Para aliviar la lumbalgia mientras duermes, es fundamental elegir una postura que minimice la presión sobre la espalda. Dormir boca arriba con una almohada bajo las rodillas ayuda a mantener la curvatura natural de la columna, reduciendo el estrés en la zona lumbar. Si prefieres dormir de lado, coloca una almohada entre las piernas para mantener la pelvis alineada y evitar torsiones innecesarias.
El colchón y la almohada también juegan un papel esencial. Un colchón de firmeza media proporciona el equilibrio perfecto entre comodidad y soporte, evitando que la zona lumbar se hunda demasiado. Además, una almohada que mantenga el cuello alineado con la columna vertebral contribuirá a mejorar la postura general durante el sueño.

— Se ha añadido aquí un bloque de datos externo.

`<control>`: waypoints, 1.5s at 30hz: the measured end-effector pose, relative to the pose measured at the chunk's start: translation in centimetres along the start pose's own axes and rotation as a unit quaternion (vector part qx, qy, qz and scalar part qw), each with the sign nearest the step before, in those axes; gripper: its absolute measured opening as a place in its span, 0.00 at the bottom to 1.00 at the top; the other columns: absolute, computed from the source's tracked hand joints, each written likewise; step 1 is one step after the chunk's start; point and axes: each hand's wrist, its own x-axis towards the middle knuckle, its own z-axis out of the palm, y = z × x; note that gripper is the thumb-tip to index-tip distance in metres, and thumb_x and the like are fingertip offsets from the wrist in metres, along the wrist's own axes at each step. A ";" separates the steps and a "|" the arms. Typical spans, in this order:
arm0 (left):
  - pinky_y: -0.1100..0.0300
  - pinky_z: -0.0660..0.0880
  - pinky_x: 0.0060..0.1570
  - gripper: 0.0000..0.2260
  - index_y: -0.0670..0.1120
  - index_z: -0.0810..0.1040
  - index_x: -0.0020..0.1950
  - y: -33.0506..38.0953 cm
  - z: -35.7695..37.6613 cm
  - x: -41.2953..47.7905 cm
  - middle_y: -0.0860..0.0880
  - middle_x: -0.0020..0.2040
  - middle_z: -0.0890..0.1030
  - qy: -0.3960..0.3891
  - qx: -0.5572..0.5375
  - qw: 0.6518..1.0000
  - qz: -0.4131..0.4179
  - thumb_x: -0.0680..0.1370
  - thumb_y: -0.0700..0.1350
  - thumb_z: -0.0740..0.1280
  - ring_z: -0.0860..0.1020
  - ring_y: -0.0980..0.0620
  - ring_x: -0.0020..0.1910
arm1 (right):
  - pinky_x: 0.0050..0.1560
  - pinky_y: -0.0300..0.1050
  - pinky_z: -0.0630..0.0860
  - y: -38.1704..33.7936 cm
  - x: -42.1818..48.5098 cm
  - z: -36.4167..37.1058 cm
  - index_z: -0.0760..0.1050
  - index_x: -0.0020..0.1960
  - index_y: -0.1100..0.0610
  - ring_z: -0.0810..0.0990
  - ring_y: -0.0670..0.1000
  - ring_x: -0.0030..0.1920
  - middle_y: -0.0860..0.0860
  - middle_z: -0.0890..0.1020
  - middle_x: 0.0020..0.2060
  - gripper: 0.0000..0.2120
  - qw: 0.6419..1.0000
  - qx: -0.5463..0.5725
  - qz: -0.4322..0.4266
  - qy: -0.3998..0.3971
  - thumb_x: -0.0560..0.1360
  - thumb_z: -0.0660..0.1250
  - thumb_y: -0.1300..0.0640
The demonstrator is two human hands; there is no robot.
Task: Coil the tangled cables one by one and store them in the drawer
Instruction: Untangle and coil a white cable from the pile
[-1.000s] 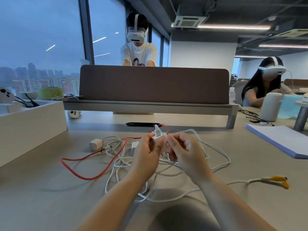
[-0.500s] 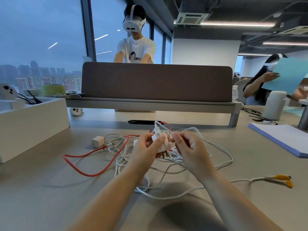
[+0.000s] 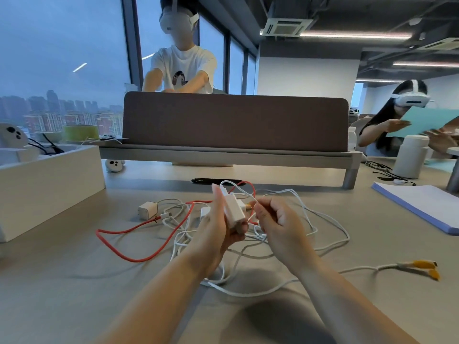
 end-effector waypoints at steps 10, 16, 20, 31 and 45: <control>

Si la lumbalgia persiste, incorporar estiramientos suaves antes de dormir puede marcar la diferencia. Movimientos como llevar las rodillas al pecho o realizar estiramientos de columna pueden ayudar a relajar la musculatura y reducir la rigidez matutina.
Dormir bien es fundamental para la recuperación de la lumbalgia. Siguiendo estos consejos, podrás mejorar tu descanso y reducir el dolor lumbar de manera efectiva. ¡Despídete de las noches incómodas y despierta sintiéndote mejor cada día!